Polivy Polatuzumab Vedotin for Injection

1. Indications and Usage
Relapsed or Refractory Diffuse Large B-Cell Lymphoma (DLBCL):
Indicated in combination with bendamustine and rituximab (Pola-BR) for adult patients with relapsed or refractory DLBCL.
Untreated Diffuse Large B-Cell Lymphoma (DLBCL):
Indicated in combination with rituximab, cyclophosphamide, doxorubicin, and prednisone (Pola-R-CHP) for adult patients with previously untreated DLBCL (specifically for those at intermediate-to-high risk).
2. Dosage and Administration
Route of Administration:
For Intravenous (IV) Infusion ONLY. Do not administer as an IV push or bolus.
Recommended Dosage:
Dose: 1.8 mg/kg body weight.
Schedule: Administered once every 21 days (21-day cycle).
Administration Instructions:
First Infusion: Administer over 90 minutes. Monitor the patient during and for at least 90 minutes after the infusion.

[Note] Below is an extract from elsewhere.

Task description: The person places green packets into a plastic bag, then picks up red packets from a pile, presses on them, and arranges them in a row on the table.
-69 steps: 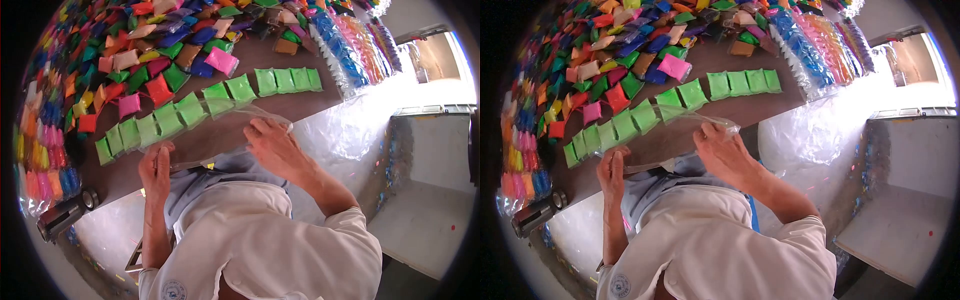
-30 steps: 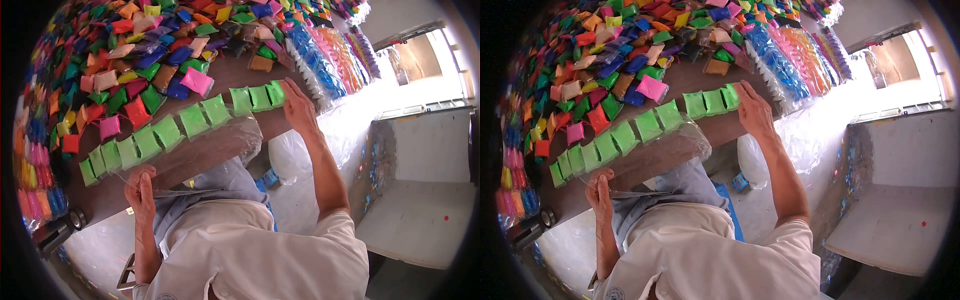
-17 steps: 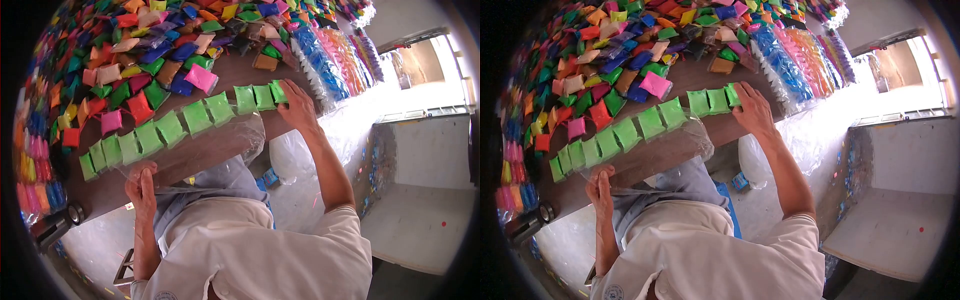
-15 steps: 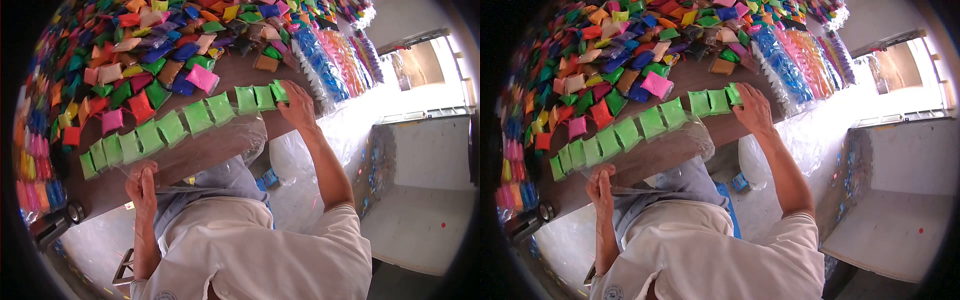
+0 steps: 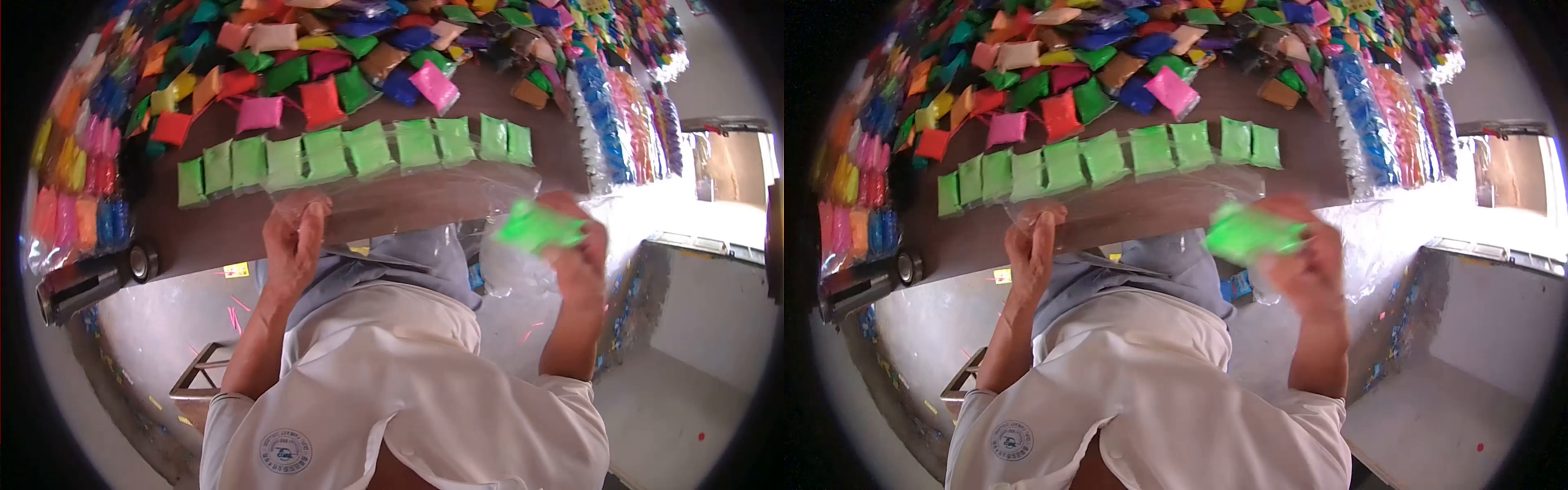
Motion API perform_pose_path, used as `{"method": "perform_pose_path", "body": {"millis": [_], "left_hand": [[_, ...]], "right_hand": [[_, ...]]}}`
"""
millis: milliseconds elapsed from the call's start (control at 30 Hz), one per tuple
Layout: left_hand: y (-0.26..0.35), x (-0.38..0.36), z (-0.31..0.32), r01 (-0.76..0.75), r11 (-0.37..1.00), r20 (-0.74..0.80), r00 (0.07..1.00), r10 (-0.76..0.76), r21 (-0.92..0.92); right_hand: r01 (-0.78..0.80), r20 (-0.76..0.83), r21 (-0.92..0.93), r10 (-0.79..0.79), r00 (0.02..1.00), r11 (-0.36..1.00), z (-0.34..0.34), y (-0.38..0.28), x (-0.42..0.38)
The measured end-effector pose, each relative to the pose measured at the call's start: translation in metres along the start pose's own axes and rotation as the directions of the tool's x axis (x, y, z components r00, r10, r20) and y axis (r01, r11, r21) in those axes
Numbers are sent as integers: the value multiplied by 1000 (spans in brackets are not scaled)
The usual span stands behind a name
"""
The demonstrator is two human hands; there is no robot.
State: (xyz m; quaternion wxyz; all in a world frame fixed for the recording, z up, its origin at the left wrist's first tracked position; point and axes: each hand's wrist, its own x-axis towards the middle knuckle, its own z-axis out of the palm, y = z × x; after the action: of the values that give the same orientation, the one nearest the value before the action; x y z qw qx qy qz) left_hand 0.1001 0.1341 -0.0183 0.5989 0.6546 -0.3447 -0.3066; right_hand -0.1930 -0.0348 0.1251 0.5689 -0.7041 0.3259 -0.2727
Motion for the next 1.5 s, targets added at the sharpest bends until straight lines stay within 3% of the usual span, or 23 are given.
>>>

Subsequent Infusions: If well tolerated, administer over 30 minutes. Monitor the patient during and for at least 30 minutes after the infusion.
Premedication:
Administer an antihistamine and antipyretic at least 30–60 minutes prior to infusion.
Treatment Duration:
Untreated DLBCL: Administer for 6 cycles. Followed by rituximab monotherapy for 2 additional cycles.
Relapsed/Refractory DLBCL: Administer for 6 cycles unless disease progression or unacceptable toxicity occurs.
3. Mechanism of Action
CD79b Targeting:
Polatuzumab vedotin is an ADC consisting of a humanized IgG1 kappa monoclonal antibody targeting CD79b (a component of the B-cell receptor complex), covalently linked to a cytotoxic agent.
Cytotoxic Payload (MMAE):
Upon binding to CD79b on B-lymphocyte cells, the conjugate is internalized and degraded by lysosomal proteases, releasing monomethyl auristatin E (MMAE).
Anti-Tumor Effect:
MMAE binds to tubulin, disrupting the microtubule network within the cell, which induces cell cycle arrest and apoptosis.
4. Safety and Warnings
Peripheral Neuropathy:
Can cause sensory and motor neuropathy. Monitor patients regularly; dose interruption, reduction, or discontinuation is required based on severity.
Infusion-Related Reactions:
Can occur during or after infusion. Monitor vital signs and manage symptoms (fever, chills, dyspnea) appropriately.
Infections:
Increased risk of severe bacterial, viral, and fungal infections, including fatal sepsis, pneumonia, and herpes zoster. Prophylaxis is recommended.
Hepatotoxicity:
Can cause transaminase elevations. Avoid use in patients with moderate or severe hepatic impairment (Total Bilirubin > 1.5 × ULN).
Progressive Multifocal Leukoencephalopathy (PML):
Rare cases of PML have been reported. Permanently discontinue if PML is suspected or confirmed.
Embryo-Fetal Toxicity:
Can cause fetal harm. Females of reproductive potential must use effective contraception during treatment and for at least 3 months after the final dose.
5. Adverse Reactions
Most Common (Incidence ≥20%):
Peripheral neuropathy (sensory/motor), fatigue, nausea, diarrhea, constipation, pyrexia, decreased appetite, neutropenia, thrombocytopenia, and anemia.
6. Drug Interactions
CYP3A4 Inhibitors/Inducers:
MMAE is a substrate of CYP3A4. Concomitant use with strong CYP3A4 inhibitors may increase exposure to MMAE and the risk of toxicity.
P-gp Inhibitors:
MMAE is a P-gp substrate; concomitant use may alter absorption or distribution.
7. Pharmaceutical Information
Chemical Composition:
Active Ingredient: Polatuzumab vedotin.
Appearance: White to off-white lyophilized cake or powder.
Storage: Store vials refrigerated at 2°C to 8°C (36°F to 46°F). Do not freeze or shake.